Most striking is how the study treats Palestinians as subjects to be studied rather than as actors to participate in the creation of their own state. Blissfully divorced from any discussion about Palestinian social history or the kinds of communities its people have created, the authors happily catalogue advantages and disadvantages of different approaches to developing Palestinian cities. The education chapter, to be fair, does provide a decent account of the existing system, how it evolved, and what Palestinians want, but it is the exception that proves the rule.
The analysis also has a head-in-the-clouds character.

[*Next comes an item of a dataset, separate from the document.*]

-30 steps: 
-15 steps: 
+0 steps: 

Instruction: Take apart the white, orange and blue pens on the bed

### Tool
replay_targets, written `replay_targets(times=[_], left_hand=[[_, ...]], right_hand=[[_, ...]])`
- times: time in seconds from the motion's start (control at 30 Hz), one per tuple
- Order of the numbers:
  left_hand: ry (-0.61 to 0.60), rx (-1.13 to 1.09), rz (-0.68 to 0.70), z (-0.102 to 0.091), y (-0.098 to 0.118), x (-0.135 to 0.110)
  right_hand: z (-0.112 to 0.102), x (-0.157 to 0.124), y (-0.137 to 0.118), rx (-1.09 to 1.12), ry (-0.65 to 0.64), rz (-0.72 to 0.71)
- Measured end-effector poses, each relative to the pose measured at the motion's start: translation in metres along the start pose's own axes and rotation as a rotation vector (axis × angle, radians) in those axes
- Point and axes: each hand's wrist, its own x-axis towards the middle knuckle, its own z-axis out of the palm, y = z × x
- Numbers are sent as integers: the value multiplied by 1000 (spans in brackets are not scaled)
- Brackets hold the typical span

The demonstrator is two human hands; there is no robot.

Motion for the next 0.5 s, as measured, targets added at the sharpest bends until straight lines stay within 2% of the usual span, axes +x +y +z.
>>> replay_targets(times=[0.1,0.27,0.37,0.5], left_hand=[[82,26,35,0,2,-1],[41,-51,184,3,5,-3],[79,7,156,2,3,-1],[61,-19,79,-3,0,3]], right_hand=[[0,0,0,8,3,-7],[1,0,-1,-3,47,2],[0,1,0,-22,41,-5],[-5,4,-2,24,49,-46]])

Chapter after chapter run through the authors' thoughts to create their model society for Palestinians without betraying the slightest hint of awareness that fifty years' experience with international aid has shown the disastrous effect of such an approach. The report makes only a slight passing references to the extraordinary amounts of aid pumped into the Palestinian territories after the 1993 Oslo accords-aid that led to corruption and social distortions which undermined the Palestinian Authority's ability to function effectively. The RAND authors would exacerbate the central problem of Palestinian society-a refusal to take responsibility for itself but instead blaming outsiders for all problems and expecting foreigners to rescue them. Also, a-Cadillac-rather-than-Chevy-approach pervades the study. The authors' point of reference seems to be the infrastructure and facilities characteristic of Europe and North America, not those of low-income, developing countries.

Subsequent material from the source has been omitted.